◆ PROBLEM DETAILS ◆
Every line below that carries the word "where" needs to be copied.

Items from a data source:
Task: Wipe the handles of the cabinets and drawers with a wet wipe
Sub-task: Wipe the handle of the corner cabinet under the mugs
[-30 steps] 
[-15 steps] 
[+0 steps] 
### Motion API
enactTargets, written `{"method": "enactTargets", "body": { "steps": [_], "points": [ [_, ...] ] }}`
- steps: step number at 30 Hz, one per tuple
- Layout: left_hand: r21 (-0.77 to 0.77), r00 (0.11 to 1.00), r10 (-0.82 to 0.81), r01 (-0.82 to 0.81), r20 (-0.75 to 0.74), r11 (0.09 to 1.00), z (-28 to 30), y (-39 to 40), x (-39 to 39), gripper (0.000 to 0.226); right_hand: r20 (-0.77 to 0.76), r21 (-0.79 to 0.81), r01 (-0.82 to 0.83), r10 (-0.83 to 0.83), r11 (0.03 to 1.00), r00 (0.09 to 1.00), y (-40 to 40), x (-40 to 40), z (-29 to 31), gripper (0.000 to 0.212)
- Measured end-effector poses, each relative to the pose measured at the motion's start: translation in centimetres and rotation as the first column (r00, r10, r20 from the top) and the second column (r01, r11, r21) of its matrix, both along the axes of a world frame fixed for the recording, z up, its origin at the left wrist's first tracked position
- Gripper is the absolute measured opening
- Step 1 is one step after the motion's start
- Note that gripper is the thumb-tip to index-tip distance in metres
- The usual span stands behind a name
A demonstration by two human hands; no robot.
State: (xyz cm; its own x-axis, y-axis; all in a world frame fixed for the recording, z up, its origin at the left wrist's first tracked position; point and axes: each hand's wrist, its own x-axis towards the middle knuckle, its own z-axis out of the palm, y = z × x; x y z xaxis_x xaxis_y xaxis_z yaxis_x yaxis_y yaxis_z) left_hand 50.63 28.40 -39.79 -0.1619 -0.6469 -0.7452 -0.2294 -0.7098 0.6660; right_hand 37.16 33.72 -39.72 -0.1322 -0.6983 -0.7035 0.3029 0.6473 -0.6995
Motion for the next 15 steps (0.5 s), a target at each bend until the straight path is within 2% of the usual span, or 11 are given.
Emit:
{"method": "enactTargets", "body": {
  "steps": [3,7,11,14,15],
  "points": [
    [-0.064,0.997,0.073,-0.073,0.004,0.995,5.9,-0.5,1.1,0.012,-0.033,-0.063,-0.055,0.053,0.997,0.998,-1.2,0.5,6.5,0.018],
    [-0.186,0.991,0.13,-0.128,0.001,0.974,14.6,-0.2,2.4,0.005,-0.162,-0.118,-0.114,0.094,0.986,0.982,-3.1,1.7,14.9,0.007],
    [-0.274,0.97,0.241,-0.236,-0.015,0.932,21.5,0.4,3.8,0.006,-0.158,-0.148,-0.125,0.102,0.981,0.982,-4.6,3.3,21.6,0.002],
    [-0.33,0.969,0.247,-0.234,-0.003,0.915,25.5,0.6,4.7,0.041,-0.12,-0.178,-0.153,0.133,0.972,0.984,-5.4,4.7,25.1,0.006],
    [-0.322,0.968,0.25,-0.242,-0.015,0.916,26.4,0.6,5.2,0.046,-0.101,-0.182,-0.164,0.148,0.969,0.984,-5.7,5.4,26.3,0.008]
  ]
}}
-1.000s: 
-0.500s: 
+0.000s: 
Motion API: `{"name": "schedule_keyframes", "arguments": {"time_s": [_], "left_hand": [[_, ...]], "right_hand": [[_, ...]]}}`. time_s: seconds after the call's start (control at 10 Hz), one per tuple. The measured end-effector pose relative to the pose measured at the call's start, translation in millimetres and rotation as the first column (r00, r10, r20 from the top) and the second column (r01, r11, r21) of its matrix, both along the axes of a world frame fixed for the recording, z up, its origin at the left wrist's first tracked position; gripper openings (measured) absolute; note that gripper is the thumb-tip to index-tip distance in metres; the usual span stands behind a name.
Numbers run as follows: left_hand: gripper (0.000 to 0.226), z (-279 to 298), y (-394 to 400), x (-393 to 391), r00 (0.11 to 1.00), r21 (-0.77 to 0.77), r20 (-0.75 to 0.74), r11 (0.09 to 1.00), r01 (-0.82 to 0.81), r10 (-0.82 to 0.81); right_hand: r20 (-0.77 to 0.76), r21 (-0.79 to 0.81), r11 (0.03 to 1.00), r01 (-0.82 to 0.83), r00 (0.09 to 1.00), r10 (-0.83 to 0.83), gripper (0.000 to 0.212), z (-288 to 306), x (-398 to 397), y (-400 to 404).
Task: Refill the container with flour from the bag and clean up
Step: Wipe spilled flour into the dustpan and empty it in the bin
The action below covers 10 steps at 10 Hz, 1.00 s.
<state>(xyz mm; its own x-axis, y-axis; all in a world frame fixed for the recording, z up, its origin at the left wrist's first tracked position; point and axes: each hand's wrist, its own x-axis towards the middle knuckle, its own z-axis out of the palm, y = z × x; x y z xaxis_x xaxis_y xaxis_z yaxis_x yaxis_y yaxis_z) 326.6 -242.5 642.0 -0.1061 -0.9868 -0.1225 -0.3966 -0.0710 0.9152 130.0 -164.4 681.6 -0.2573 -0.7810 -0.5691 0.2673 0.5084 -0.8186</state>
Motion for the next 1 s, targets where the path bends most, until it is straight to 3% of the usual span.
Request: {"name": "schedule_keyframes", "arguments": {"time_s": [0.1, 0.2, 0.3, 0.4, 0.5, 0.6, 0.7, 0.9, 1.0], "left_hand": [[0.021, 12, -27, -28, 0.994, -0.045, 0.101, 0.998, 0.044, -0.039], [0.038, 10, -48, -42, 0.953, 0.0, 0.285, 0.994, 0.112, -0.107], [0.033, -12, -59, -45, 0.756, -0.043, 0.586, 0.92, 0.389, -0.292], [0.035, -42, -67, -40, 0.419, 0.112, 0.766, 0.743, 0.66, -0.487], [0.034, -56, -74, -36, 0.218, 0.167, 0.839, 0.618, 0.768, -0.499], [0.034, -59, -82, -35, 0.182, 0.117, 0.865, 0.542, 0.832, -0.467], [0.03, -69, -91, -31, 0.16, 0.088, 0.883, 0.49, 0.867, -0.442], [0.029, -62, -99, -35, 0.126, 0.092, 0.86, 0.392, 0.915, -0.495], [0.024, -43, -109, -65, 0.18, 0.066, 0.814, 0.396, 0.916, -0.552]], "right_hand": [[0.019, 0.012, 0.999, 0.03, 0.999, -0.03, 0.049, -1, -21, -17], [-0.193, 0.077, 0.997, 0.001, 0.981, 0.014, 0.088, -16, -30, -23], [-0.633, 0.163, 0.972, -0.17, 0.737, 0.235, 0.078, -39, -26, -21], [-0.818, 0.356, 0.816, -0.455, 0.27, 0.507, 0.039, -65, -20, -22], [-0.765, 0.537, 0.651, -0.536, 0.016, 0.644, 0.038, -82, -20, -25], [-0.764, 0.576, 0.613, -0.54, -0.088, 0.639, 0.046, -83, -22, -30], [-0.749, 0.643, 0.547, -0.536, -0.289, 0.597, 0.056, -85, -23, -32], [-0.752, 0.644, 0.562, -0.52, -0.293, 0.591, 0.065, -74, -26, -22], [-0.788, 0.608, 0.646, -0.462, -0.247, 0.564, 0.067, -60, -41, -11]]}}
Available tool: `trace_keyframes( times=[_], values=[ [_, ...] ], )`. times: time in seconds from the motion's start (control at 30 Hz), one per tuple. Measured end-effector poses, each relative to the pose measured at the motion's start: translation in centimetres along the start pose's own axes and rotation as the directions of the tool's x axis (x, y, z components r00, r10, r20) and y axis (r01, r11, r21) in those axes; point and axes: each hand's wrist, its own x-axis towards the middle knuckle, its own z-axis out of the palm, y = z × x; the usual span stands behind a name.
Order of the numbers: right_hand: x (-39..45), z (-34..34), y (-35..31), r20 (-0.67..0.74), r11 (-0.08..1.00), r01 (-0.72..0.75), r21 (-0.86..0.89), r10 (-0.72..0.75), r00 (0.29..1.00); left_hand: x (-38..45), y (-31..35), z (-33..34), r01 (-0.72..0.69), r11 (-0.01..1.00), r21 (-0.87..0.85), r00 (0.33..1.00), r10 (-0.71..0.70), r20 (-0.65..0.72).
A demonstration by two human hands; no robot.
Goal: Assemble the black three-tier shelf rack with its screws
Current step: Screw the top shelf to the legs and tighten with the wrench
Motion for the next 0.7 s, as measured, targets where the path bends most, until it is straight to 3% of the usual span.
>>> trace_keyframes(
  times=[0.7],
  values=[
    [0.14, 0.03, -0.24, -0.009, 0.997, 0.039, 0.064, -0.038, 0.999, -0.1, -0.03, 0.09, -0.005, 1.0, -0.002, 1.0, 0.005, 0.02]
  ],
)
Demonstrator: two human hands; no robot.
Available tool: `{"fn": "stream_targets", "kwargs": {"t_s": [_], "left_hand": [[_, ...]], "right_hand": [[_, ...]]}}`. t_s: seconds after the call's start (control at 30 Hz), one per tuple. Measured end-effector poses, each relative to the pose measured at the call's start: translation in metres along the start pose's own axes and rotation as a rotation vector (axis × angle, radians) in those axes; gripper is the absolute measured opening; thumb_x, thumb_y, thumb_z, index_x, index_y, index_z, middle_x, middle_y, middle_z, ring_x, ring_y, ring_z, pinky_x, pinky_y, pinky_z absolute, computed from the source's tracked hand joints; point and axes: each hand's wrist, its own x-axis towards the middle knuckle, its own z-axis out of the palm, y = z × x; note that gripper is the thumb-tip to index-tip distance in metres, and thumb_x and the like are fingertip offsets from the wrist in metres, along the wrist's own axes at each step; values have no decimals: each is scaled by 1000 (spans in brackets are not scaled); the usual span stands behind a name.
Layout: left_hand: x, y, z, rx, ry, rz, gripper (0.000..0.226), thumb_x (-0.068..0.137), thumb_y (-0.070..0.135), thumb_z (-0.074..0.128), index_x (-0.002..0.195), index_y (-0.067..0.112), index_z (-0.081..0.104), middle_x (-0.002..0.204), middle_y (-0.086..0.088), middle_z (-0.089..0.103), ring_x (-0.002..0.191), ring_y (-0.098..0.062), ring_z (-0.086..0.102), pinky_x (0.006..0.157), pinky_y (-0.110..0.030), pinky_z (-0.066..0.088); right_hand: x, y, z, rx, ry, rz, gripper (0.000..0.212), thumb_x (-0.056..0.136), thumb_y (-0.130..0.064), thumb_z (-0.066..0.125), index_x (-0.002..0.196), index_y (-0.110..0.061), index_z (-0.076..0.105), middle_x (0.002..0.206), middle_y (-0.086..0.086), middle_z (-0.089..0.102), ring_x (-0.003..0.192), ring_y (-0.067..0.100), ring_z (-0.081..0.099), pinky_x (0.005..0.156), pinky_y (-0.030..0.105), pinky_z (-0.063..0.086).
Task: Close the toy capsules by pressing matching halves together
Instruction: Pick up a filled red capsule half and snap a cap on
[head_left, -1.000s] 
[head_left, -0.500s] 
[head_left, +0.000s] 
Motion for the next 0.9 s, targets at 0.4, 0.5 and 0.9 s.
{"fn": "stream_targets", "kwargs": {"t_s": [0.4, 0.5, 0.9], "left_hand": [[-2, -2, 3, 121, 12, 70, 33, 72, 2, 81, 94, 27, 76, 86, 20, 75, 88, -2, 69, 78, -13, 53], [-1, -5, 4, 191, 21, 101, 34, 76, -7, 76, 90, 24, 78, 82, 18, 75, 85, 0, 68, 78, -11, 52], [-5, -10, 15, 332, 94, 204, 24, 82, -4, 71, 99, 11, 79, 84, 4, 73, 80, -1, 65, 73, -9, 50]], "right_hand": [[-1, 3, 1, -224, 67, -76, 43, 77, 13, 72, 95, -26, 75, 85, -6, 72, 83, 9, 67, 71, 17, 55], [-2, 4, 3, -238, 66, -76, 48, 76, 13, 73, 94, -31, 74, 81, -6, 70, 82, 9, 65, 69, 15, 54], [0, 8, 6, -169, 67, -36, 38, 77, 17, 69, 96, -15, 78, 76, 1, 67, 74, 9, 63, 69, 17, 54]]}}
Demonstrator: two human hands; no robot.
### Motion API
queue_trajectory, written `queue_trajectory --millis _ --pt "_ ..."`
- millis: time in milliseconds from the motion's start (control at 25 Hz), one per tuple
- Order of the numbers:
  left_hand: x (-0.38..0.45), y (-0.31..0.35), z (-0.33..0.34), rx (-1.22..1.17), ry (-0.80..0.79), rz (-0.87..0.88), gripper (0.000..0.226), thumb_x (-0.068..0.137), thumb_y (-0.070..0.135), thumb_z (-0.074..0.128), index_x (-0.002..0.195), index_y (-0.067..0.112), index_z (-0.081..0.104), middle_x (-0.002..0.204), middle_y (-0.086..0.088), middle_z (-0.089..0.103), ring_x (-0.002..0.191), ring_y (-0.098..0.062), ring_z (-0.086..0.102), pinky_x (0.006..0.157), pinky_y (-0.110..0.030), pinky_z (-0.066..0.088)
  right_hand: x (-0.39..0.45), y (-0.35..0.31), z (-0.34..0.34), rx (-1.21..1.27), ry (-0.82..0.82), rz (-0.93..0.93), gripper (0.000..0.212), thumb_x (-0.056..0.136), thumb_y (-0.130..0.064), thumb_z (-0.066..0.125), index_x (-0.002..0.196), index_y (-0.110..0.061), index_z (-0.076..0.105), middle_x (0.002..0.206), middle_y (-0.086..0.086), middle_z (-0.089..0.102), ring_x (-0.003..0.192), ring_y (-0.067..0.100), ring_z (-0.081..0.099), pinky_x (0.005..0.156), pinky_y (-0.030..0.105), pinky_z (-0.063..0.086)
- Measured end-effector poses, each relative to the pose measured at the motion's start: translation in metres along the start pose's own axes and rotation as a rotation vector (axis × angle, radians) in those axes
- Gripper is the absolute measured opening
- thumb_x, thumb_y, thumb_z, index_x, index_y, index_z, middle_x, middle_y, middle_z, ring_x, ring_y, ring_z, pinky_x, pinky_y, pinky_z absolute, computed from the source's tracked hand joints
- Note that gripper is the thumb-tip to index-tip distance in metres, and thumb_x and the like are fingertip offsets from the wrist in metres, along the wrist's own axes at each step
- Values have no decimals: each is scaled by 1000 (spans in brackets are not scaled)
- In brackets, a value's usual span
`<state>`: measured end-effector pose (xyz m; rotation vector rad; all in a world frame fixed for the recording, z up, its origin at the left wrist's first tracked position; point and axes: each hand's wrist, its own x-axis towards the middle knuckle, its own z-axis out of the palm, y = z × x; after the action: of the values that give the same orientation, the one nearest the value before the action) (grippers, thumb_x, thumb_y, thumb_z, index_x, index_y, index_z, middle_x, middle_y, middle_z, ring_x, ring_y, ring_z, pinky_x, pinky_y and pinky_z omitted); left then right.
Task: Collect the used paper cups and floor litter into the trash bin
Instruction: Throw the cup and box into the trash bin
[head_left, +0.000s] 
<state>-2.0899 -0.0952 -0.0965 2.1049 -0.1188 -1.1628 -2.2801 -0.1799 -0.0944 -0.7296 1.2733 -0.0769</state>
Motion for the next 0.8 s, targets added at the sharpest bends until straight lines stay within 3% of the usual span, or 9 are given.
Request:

◆ RESULT ◆
Motion for the next 1 s, targets where the path bends most, until it is straight to 3% of the usual span.
Motion for the next 0.7 s, as measured, targets where the path bends most, until it is straight to 3% of the usual span.

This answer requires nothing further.